[100% Afrique] Expo Afriques Capitales : Falling Houses de Pascale-Marthine Tayou

L’exposition Afriques Capitales se distingue par le nombre d’installation et de performances. Elle nous fait réaliser que ces médiums sont très exploités par cette génération d’artistes contemporains jeunes, libérés et décomplexés en vue de nous interpeller sur différents maux, fléaux et problématiques qui touchent le continent africain et par répercussion le monde puisque nous sommes tous liés par la mondialisation. Découvrez l’installation Falling Housses de Pascale-Martine Tayou.

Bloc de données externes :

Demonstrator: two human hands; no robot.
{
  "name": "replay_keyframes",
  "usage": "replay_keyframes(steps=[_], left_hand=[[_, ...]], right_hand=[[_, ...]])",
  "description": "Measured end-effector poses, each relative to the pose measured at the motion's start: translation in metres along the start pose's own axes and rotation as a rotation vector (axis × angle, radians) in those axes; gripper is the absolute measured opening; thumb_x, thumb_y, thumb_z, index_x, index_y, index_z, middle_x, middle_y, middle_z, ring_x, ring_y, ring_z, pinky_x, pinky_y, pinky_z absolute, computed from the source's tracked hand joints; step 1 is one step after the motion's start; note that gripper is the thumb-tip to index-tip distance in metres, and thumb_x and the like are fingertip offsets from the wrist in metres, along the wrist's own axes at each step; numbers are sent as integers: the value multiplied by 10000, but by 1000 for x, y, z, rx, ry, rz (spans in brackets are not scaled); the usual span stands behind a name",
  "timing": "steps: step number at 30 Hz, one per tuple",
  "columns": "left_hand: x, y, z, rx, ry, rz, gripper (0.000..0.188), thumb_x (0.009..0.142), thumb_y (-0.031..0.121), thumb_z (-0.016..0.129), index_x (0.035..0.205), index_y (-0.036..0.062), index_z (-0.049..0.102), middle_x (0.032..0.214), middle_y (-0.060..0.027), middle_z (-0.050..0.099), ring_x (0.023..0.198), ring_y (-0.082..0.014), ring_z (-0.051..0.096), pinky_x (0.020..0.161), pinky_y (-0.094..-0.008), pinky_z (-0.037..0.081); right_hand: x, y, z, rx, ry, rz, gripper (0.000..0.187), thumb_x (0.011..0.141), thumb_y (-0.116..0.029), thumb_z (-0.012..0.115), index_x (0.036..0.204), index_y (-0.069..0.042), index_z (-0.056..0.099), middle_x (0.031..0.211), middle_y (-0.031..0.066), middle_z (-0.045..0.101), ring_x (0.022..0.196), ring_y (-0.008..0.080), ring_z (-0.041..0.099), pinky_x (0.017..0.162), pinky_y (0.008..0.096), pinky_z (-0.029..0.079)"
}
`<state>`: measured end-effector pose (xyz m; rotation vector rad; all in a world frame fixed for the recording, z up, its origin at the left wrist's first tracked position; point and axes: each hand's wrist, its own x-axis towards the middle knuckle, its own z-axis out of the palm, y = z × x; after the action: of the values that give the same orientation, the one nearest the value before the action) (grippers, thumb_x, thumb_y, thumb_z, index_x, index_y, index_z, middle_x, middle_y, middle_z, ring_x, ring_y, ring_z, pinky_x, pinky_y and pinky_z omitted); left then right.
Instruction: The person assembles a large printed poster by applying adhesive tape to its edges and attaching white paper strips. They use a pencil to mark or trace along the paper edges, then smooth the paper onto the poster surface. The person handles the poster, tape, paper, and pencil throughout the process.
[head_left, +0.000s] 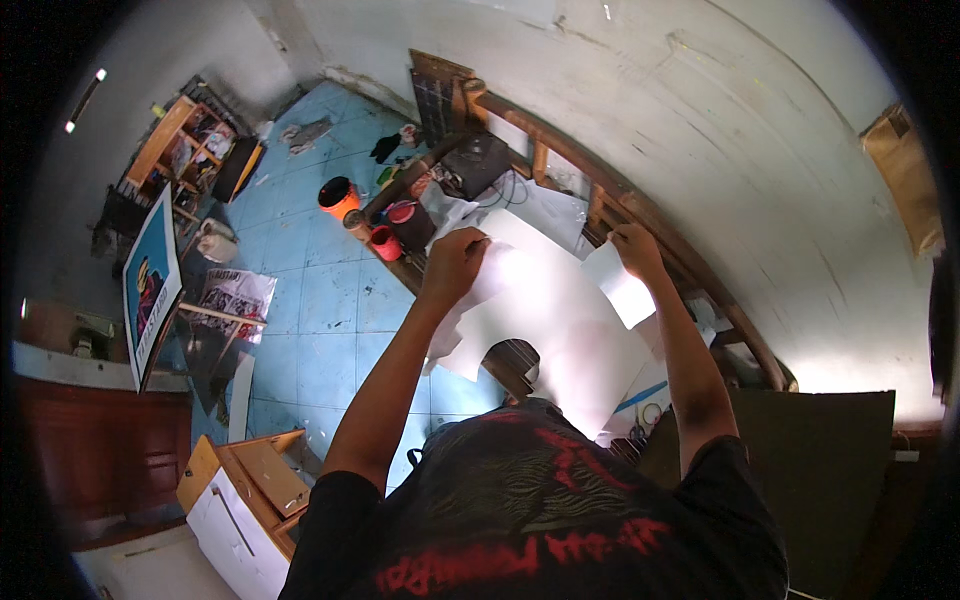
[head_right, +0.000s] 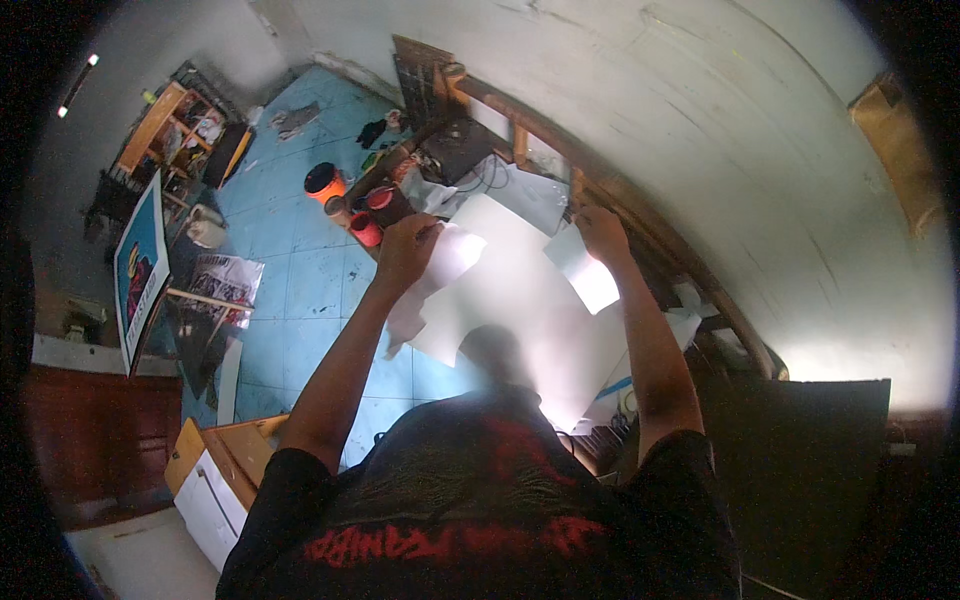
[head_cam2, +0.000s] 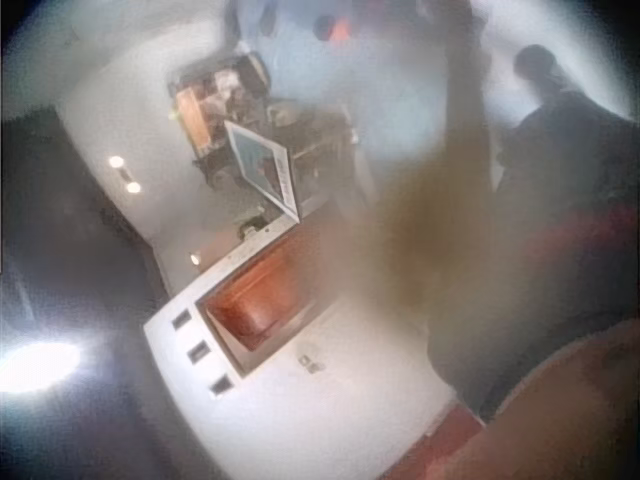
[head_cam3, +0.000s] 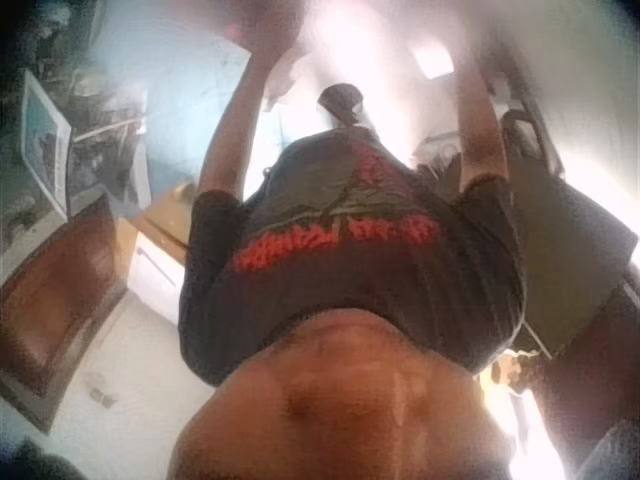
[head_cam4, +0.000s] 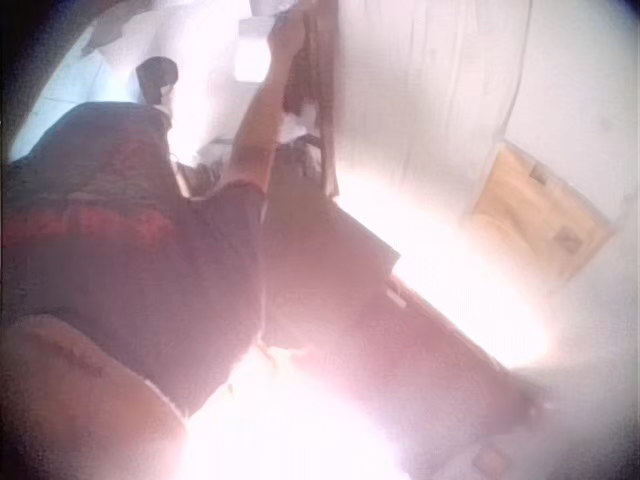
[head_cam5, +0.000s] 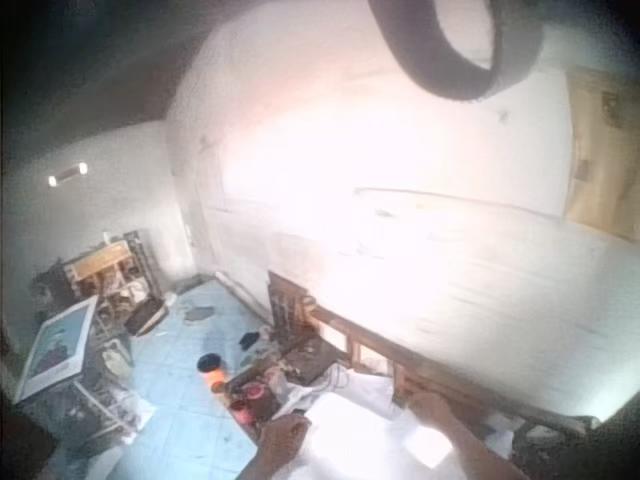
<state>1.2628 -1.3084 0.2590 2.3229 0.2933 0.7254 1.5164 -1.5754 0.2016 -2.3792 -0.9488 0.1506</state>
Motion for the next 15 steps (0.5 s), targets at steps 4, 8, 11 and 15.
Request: replay_keyframes(steps=[4,8,11,15], left_hand=[[4,-37,61,-61,30,-261,178,886,171,670,861,-5,674,762,-164,676,690,-310,655,661,-394,500],[1,-73,168,-141,112,-431,223,873,215,687,818,-1,680,718,-130,674,686,-275,660,661,-394,500],[-1,-114,217,-829,-53,-799,352,901,253,677,1164,37,584,835,-65,673,732,-192,638,658,-351,496],[-7,-44,242,-742,-432,-1102,963,891,501,652,1580,141,85,1475,-114,378,1234,-241,482,935,-413,438]], right_hand=[[-33,13,-9,245,60,256,286,947,-260,614,970,8,709,810,125,684,739,195,639,707,352,502],[-60,3,-21,277,78,385,304,949,-283,609,997,-1,713,907,162,709,825,247,672,764,370,513],[-59,-24,-16,303,146,365,313,946,-294,608,1002,-4,712,936,186,713,854,286,688,786,385,515],[-83,-25,-2,337,270,491,319,955,-282,595,1000,13,709,892,176,705,812,265,665,770,365,501]])
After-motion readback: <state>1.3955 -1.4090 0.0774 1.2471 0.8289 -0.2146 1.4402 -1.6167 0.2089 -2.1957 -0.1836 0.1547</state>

Exposition – Afriques Capitales Parc de La Villette

Falling Houses

Ces maisons suspendues ne sont autres que la matérialisation de nos dogmes, nos joies, nos peurs, nos frustrations, nos malheurs, nos bonheurs, nos répits… en somme tous les sentiments constitutifs de l’espèce humaine. Ces maisons ont été inspirées par le roman du Nigérian Chinua Achebe intitulé Le monde s’effondre, paru en 1958. Ce livre décrit la destruction du mode de vie du peuple Igbo par les Britanniques au 21ème siècle avec l’imposition du christianisme comme religion et l’intrusion du pouvoir colonial. Une belle métaphore qui rappelle que le processus d’émancipation des populations et de libération d’un « esclavage » mental et émotionnel est en place. Les populations se libèrent des blessures pour aller de l’avant. Une note d’espoir.

Pascale-Marthine Tayou

PASCALE-MARTHINE TAYOU – CAMEROUN

Falling Houses (1, 2, 3) 2014 • Sculptures
Jean Apollinaire Tayou est né au Cameroun 1966. Autodidacte, il abandonne ses études de Droit et commence à créer dans les années 1994-1995, et féminise son nom en Pascale Marthine Tayou, en reprenant les prénoms de ses parents. Sa renommée internationale date de la fin des années 1990 et du début des années 2000 (Documenta 11, Kassel, 2002). Représenté par la Galleria Continua (San Gimignano), il multiplie les expositions collectives et personnelles, notamment en Europe. Il accomplit des séjours en Suède et en France puis s’installe à Gand (Belgique) en 2003. Pascale Marthine Tayou est depuis 2013 professeur à l’Ecole Nationale Supérieure des Beaux-Arts de Paris. Il vit à Gand et à Yaoundé.